◆ **ACTION ITEM**: Please report how many lines of the data include the word "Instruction", with the number as the entire reply.

[[ WORKING DATA open ]]

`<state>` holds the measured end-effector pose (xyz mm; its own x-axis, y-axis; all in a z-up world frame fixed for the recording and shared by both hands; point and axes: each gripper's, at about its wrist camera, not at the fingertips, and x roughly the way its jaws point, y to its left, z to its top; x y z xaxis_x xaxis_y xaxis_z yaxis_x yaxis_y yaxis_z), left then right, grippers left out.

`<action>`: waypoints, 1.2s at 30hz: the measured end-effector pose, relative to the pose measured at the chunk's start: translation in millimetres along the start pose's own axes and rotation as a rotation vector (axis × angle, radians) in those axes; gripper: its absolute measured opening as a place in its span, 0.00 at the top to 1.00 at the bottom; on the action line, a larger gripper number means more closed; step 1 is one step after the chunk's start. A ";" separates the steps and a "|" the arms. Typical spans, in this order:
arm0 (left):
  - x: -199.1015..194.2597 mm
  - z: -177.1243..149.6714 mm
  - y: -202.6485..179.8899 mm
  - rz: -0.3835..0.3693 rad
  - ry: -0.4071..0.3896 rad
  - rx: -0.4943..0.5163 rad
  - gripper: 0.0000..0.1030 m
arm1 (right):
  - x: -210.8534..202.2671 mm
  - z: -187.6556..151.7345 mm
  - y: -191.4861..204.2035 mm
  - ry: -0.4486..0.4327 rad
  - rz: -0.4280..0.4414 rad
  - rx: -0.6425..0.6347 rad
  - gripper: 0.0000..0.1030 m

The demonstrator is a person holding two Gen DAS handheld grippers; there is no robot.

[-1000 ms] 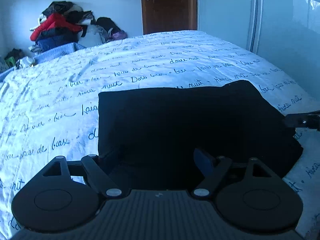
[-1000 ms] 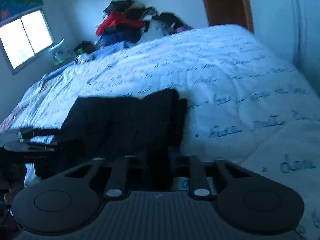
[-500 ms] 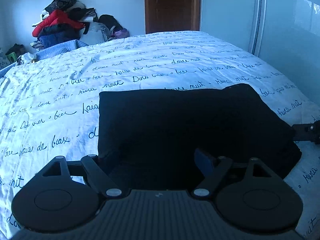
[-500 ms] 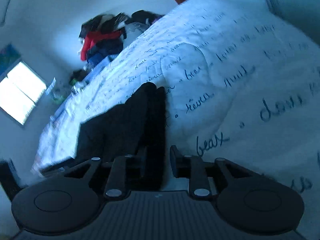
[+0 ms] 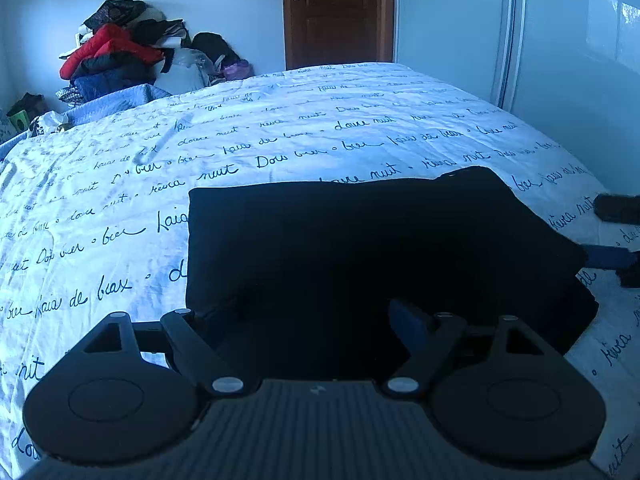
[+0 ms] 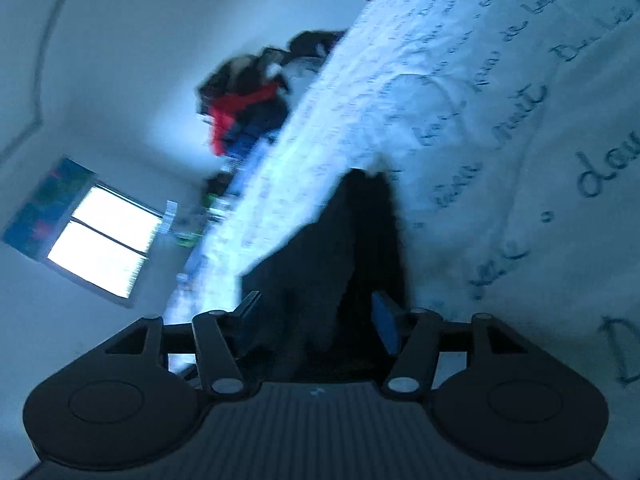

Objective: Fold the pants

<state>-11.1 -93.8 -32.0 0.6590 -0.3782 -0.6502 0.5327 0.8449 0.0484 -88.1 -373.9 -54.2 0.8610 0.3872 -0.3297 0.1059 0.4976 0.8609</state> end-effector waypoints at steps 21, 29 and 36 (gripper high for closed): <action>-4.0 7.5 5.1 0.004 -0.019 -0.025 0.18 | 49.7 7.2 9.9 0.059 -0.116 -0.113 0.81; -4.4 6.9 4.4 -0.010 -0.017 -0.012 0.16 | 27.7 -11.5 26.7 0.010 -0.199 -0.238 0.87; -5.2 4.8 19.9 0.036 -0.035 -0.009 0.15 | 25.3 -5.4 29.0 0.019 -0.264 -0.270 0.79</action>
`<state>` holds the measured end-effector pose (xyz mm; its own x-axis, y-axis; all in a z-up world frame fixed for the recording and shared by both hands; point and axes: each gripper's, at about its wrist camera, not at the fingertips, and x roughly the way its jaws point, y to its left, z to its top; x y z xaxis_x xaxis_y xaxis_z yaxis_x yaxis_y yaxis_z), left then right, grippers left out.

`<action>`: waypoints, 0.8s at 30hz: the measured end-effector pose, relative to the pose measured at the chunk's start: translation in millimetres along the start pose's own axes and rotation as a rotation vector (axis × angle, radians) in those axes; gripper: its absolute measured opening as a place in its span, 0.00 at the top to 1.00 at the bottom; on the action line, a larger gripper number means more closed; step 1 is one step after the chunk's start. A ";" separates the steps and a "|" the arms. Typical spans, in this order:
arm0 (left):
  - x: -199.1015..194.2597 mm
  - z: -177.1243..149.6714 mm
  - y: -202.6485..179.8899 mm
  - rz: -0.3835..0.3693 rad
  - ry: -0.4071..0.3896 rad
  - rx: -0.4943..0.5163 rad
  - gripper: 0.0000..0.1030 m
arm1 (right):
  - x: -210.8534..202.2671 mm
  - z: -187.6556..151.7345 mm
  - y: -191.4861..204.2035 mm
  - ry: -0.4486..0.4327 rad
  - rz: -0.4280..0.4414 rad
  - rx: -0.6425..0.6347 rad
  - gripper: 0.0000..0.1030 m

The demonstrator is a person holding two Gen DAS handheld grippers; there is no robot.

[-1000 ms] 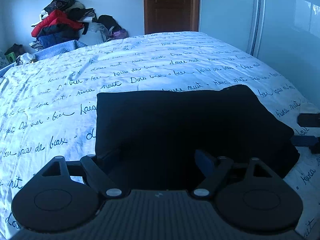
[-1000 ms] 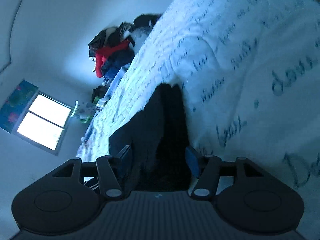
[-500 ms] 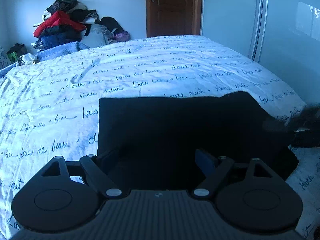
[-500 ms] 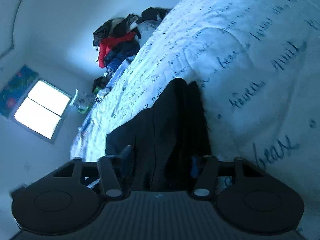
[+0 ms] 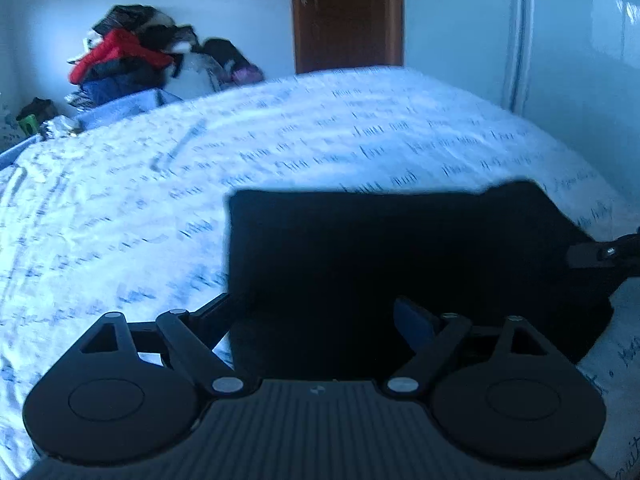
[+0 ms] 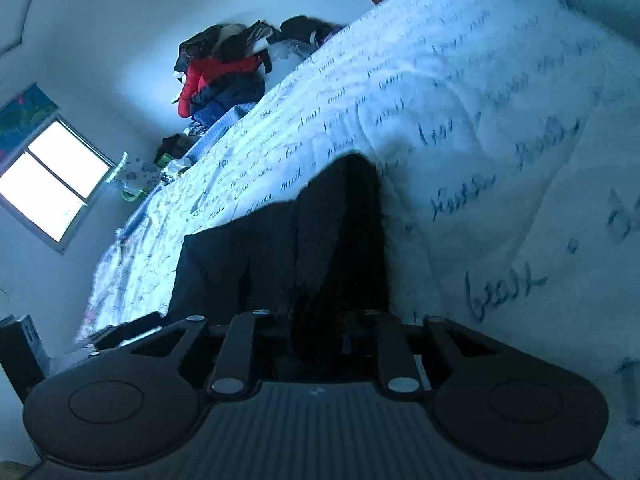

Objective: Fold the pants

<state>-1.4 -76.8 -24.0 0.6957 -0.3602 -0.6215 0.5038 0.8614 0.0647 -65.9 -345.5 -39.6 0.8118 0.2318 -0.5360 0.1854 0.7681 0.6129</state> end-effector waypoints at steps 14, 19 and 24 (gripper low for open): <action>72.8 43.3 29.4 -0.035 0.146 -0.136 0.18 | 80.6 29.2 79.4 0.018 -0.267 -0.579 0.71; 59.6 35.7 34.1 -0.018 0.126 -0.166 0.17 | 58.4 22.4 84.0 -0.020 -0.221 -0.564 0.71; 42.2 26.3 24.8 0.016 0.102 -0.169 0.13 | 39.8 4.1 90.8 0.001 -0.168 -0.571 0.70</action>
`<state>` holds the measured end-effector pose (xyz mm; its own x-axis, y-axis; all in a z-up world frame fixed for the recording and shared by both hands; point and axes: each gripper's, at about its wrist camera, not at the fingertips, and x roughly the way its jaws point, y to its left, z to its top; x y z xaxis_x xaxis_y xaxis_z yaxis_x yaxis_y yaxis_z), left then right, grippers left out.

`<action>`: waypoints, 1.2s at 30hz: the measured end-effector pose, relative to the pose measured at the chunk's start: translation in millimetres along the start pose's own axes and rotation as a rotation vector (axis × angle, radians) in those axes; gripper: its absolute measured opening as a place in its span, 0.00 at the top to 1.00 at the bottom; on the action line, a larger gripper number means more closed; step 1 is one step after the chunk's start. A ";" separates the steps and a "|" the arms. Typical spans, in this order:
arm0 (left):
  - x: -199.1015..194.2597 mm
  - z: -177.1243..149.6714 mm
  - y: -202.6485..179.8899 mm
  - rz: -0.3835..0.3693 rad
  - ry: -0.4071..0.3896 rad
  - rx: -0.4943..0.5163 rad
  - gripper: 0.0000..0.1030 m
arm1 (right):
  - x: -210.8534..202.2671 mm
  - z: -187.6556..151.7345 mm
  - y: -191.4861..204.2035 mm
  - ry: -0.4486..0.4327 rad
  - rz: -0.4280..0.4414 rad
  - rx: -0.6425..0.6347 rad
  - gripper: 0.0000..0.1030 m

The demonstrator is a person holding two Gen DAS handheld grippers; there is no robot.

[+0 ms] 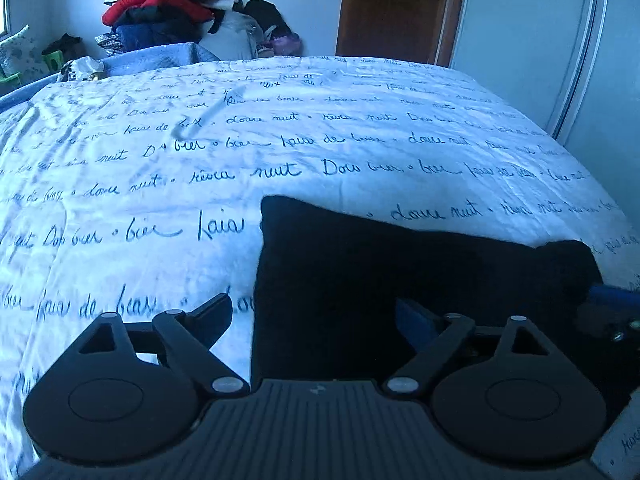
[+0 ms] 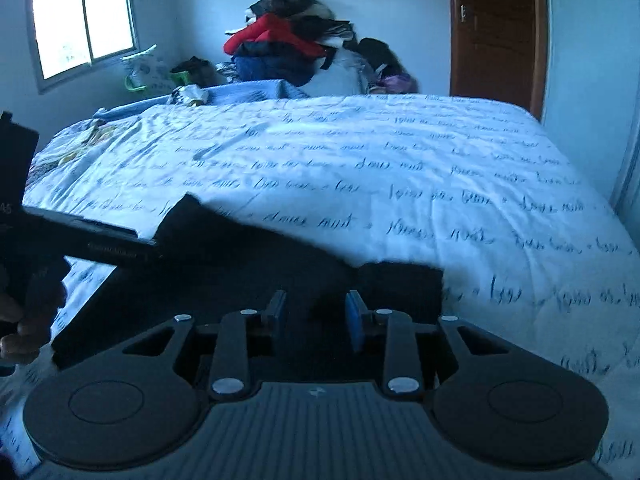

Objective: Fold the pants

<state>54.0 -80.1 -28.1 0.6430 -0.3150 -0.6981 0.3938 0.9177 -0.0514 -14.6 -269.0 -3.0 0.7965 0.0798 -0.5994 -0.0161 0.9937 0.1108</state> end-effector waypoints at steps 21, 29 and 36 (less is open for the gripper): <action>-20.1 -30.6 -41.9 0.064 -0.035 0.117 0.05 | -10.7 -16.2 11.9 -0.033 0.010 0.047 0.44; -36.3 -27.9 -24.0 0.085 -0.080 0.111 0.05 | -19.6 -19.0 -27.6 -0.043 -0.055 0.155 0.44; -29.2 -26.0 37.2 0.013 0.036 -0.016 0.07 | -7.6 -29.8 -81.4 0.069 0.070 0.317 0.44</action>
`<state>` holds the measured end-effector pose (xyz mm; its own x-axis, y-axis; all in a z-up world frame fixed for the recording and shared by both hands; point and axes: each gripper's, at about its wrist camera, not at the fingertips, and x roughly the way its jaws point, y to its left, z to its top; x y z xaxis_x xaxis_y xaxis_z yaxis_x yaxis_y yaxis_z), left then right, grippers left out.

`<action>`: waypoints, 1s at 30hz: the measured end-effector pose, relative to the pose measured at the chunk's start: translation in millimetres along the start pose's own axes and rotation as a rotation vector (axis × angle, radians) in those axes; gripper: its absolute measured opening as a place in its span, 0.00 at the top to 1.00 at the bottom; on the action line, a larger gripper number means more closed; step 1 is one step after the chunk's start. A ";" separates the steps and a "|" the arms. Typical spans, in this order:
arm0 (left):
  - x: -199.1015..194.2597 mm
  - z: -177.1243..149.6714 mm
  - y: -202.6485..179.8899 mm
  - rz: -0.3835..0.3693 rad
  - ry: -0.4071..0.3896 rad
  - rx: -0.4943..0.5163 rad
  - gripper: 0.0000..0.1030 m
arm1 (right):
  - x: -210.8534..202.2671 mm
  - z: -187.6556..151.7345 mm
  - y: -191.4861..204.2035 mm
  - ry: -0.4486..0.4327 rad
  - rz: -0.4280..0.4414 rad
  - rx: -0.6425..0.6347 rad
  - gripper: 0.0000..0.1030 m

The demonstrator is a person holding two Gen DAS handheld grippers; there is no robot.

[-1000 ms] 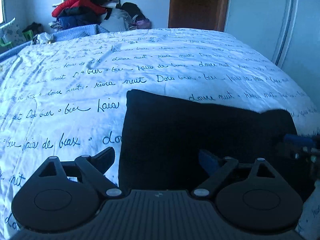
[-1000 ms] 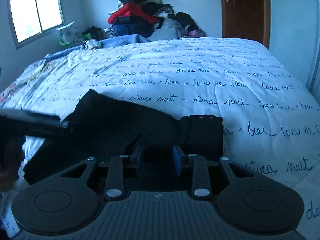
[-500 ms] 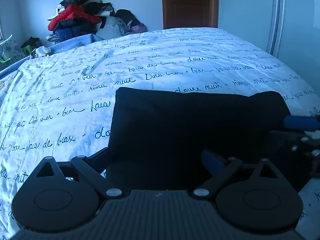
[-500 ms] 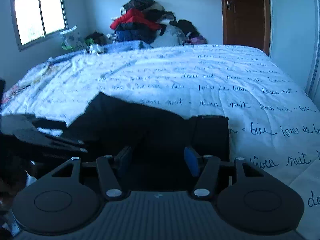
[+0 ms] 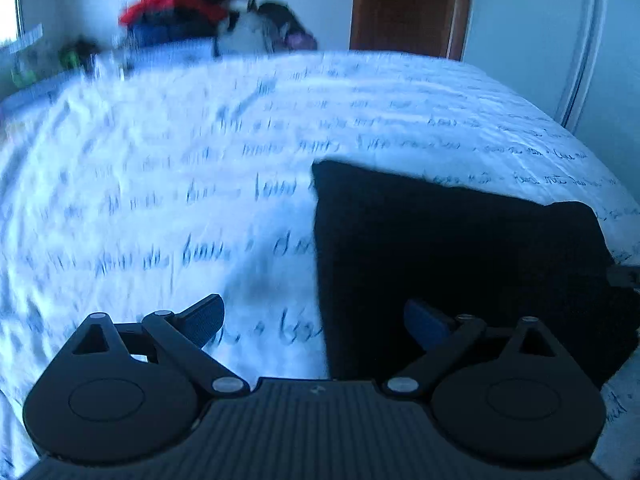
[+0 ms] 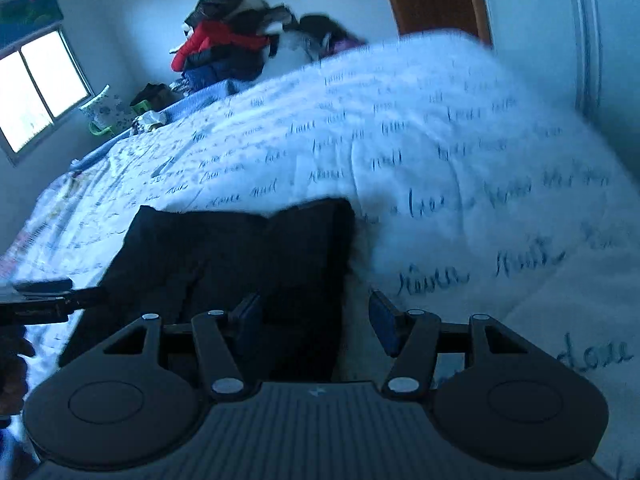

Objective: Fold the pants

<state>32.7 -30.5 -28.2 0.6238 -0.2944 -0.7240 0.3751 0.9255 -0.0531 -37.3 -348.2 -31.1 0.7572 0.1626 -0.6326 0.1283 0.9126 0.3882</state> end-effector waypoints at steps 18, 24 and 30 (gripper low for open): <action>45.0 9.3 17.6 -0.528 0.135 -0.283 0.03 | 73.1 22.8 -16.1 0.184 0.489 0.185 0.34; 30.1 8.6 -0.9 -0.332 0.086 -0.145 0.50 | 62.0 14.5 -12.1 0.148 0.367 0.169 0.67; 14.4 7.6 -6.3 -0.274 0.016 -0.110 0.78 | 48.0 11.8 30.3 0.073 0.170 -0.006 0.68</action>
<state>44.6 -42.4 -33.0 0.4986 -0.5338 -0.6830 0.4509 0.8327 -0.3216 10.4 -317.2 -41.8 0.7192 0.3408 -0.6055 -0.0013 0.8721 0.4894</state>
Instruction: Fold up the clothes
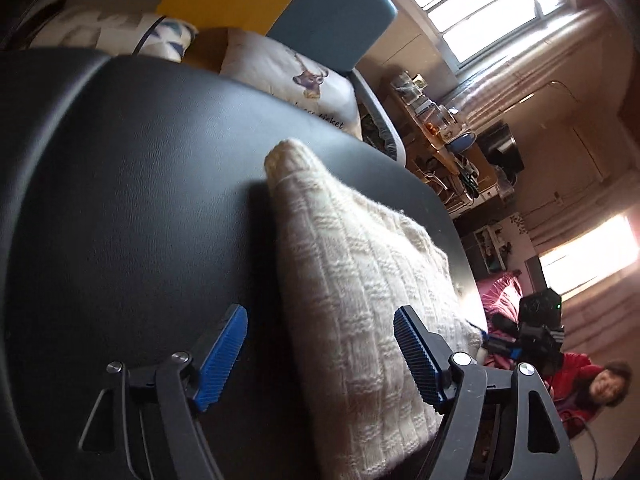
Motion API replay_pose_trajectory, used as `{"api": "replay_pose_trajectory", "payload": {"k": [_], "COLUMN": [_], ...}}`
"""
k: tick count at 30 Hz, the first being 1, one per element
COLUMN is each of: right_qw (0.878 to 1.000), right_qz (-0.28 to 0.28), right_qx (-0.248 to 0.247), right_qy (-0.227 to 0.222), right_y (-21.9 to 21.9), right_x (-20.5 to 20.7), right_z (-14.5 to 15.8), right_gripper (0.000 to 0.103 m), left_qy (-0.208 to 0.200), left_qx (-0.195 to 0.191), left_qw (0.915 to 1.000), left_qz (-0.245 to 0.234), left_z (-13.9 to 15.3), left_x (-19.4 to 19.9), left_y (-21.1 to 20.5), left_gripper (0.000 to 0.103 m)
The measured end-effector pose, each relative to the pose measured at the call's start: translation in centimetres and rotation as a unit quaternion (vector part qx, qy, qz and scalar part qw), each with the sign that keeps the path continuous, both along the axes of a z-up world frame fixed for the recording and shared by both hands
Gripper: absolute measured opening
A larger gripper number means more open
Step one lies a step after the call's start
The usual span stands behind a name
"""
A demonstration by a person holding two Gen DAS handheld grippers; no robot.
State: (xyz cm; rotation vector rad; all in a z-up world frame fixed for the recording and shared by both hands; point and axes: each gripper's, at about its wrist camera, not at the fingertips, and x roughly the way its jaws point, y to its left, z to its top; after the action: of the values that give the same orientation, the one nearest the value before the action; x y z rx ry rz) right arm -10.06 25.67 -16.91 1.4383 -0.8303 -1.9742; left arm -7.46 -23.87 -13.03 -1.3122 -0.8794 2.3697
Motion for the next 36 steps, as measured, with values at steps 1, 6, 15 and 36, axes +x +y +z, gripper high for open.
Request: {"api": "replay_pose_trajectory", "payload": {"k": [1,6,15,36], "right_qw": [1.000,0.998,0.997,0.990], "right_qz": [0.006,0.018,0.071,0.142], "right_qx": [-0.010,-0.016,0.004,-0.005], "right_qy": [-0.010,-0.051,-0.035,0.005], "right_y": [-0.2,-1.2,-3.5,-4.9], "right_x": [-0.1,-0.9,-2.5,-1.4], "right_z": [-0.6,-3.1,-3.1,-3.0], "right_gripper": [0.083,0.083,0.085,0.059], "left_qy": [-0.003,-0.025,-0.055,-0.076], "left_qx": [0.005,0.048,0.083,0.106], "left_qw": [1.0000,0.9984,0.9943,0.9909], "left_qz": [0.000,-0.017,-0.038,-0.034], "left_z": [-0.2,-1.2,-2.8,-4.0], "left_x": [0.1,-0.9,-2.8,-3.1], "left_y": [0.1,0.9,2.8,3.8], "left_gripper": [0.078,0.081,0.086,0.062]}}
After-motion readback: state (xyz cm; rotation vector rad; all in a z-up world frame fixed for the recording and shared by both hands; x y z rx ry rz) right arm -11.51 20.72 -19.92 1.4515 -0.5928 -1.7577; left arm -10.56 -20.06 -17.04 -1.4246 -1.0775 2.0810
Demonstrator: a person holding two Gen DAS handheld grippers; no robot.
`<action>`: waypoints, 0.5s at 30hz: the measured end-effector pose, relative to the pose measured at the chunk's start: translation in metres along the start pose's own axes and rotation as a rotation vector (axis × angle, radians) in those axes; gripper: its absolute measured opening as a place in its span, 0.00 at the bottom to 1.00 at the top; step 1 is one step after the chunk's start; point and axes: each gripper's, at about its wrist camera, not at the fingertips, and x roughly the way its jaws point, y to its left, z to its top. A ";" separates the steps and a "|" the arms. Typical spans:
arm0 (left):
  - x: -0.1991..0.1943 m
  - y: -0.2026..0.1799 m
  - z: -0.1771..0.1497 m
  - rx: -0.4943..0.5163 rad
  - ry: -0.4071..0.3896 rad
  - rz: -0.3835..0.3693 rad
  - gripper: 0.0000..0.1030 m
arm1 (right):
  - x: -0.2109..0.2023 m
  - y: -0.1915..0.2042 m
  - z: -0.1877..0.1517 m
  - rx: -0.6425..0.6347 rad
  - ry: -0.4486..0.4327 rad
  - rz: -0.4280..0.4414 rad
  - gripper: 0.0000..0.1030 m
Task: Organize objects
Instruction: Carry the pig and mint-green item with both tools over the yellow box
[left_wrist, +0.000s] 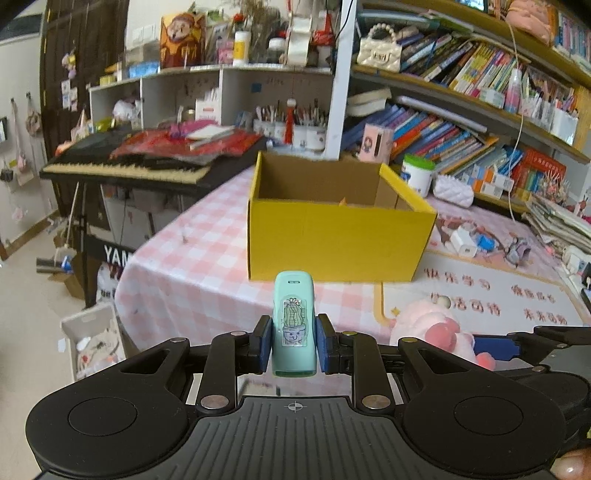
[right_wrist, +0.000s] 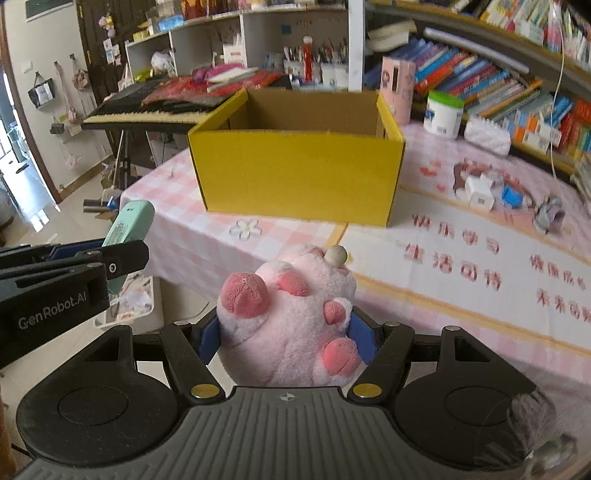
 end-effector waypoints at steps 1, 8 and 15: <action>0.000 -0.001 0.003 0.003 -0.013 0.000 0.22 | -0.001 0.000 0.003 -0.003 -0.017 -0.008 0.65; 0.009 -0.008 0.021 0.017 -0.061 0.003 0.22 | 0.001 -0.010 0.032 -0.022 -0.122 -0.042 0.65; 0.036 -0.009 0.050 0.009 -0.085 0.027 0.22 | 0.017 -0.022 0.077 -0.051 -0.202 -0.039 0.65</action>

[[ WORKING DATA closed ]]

◆ **RESULT FOR THIS EXERCISE**: 2